Fino Nora F, Inker Lesley A, Greene Tom, Adingwupu Ogechi M, Coresh Josef, Seegmiller Jesse, Shlipak Michael G, Jafar Tazeen H, Kalil Roberto, Costa E Silva Veronica T, Gudnason Vilmundur, Levey Andrew S, Haaland Ben
Division of Biostatistics, Department of Population Health Sciences, University of Utah Health, Salt Lake City, Utah, United States of America.
Division of Nephrology, Department of Medicine, Tufts Medical Center, Boston, Massachusetts, United States of America.
PLoS One. 2024 Dec 2;19(12):e0313154. doi: 10.1371/journal.pone.0313154. eCollection 2024.
Assessing glomerular filtration rate (GFR) is critical for diagnosis, staging, and management of kidney disease. However, accuracy of estimated GFR (eGFR) is limited by large errors (>30% error present in >10-50% of patients), adversely impacting patient care. Errors often result from variation across populations of non-GFR determinants affecting the filtration markers used to estimate GFR. We hypothesized that combining multiple filtration markers with non-overlapping non-GFR determinants into a panel GFR could improve eGFR accuracy, extending current recognition that adding cystatin C to serum creatinine improves accuracy. Non-GFR determinants of markers can affect the accuracy of eGFR in two ways: first, increased variability in the non-GFR determinants of some filtration markers among application populations compared to the development population may result in outlying values for those markers. Second, systematic differences in the non-GFR determinants of some markers between application and development populations can lead to biased estimates in the application populations. Here, we propose and evaluate methods for estimating GFR based on multiple markers in applications with potentially higher rates of outlying predictors than in development data. We apply transfer learning to address systematic differences between application and development populations. We evaluated a panel of 8 markers (5 metabolites and 3 low molecular weight proteins) in 3,554 participants from 9 studies. Results show that contamination in two strongly predictive markers can increase imprecision by more than two-fold, but outlier identification with robust estimation can restore precision nearly fully to uncontaminated data. Furthermore, transfer learning can yield similar results with even modest training set sample size. Combining both approaches addresses both sources of error in GFR estimates. Once the laboratory challenge of developing a validated targeted assay for additional metabolites is overcome, these methods can inform the use of a panel eGFR across diverse clinical settings, ensuring accuracy despite differing non-GFR determinants.
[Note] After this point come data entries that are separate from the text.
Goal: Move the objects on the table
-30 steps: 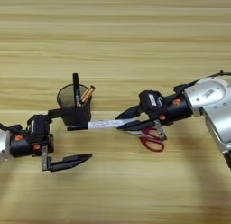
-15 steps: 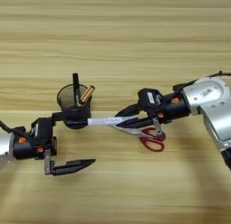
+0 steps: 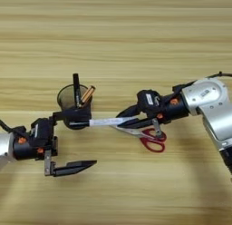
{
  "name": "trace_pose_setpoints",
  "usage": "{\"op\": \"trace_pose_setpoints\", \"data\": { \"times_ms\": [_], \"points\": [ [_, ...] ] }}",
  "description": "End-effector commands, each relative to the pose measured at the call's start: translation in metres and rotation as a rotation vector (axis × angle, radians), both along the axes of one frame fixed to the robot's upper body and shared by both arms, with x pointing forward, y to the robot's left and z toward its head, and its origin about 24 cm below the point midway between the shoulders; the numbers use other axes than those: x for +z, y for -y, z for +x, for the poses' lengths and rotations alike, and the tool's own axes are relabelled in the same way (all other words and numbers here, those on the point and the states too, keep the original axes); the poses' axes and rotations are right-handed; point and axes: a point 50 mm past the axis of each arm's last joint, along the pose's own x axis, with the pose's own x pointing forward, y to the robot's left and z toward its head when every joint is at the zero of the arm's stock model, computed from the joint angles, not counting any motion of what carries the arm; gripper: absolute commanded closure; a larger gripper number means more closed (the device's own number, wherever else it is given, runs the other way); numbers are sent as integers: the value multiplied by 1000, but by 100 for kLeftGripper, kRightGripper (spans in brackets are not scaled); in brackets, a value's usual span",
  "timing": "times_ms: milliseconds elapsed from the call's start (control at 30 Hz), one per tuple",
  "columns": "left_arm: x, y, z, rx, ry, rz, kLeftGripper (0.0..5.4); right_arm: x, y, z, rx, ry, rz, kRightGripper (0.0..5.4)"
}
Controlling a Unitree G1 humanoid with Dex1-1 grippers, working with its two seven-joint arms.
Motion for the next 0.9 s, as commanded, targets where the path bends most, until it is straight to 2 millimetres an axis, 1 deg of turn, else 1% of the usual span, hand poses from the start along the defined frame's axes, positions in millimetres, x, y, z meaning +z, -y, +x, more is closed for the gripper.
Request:
{"op": "trace_pose_setpoints", "data": {
  "times_ms": [33,267,700,900],
  "points": [
    [-1,0,-2,-14,-2,21,0,10,-3,4,5,42,12,465],
    [-2,-1,0,-5,0,25,0,11,-3,2,16,38,11,465],
    [-10,-3,5,21,-3,68,0,15,-3,-1,37,31,26,465],
    [-9,-2,3,11,1,65,0,12,-3,2,22,36,12,465]
  ]
}}
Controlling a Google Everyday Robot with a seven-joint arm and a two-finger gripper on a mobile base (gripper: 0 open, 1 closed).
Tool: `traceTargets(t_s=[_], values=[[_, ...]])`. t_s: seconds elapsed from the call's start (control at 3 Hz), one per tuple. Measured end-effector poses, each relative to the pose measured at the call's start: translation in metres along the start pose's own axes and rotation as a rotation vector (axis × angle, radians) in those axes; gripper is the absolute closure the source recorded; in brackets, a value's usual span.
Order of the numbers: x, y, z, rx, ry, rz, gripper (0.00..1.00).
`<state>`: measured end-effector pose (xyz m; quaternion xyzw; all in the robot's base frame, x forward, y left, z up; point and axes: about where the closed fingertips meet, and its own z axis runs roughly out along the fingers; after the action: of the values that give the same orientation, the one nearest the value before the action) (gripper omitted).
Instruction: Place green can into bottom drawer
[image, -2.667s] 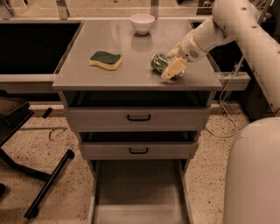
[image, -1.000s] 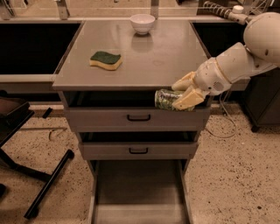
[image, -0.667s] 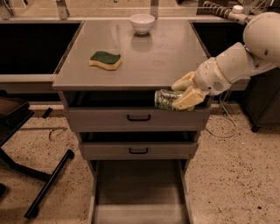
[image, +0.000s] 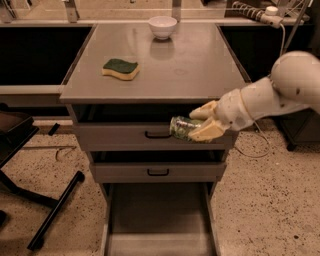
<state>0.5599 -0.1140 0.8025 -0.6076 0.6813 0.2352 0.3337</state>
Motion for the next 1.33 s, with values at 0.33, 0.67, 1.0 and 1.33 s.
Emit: traceTargets(t_s=[0.33, 0.67, 1.0, 1.33], values=[[0.038, 0.033, 0.044, 0.012, -0.080, 0.078, 1.00], [0.070, 0.072, 0.088, -0.028, -0.100, 0.141, 1.00], [0.070, 0.072, 0.088, -0.028, -0.100, 0.141, 1.00], [0.101, 0.081, 0.120, -0.022, -0.135, 0.158, 1.00]])
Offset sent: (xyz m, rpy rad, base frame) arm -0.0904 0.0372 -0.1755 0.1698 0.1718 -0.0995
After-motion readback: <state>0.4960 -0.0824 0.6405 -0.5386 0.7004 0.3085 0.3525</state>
评估肾小球滤过率(GFR)对于肾脏疾病的诊断、分期和管理至关重要。然而,估算肾小球滤过率(eGFR)的准确性受到较大误差的限制(超过10%-50%的患者存在>30%的误差),对患者护理产生不利影响。误差通常源于影响用于估算GFR的滤过标志物的非GFR决定因素在不同人群中的差异。我们假设将多个滤过标志物与不重叠的非GFR决定因素组合成一个综合GFR可以提高eGFR的准确性,这扩展了目前关于在血清肌酐中添加胱抑素C可提高准确性的认识。标志物的非GFR决定因素可通过两种方式影响eGFR的准确性:首先,与开发人群相比,某些滤过标志物的非GFR决定因素在应用人群中的变异性增加可能导致这些标志物出现异常值。其次,应用人群和开发人群之间某些标志物的非GFR决定因素的系统差异可导致应用人群中的估计出现偏差。在此,我们提出并评估了在可能比开发数据中异常预测因子发生率更高的应用中基于多个标志物估算GFR的方法。我们应用迁移学习来解决应用人群和开发人群之间的系统差异。我们在来自9项研究的3554名参与者中评估了一组8种标志物(5种代谢物和3种低分子量蛋白质)。结果表明,两种强预测性标志物中的污染可使不精确性增加两倍以上,但通过稳健估计进行异常值识别可使精度几乎完全恢复到未受污染的数据。此外,即使训练集样本量适度,迁移学习也能产生相似的结果。将这两种方法结合可解决GFR估计中的两种误差来源。一旦克服了开发针对其他代谢物的经过验证的靶向检测方法的实验室挑战,这些方法可指导在不同临床环境中使用综合eGFR,确保尽管非GFR决定因素不同但仍具有准确性。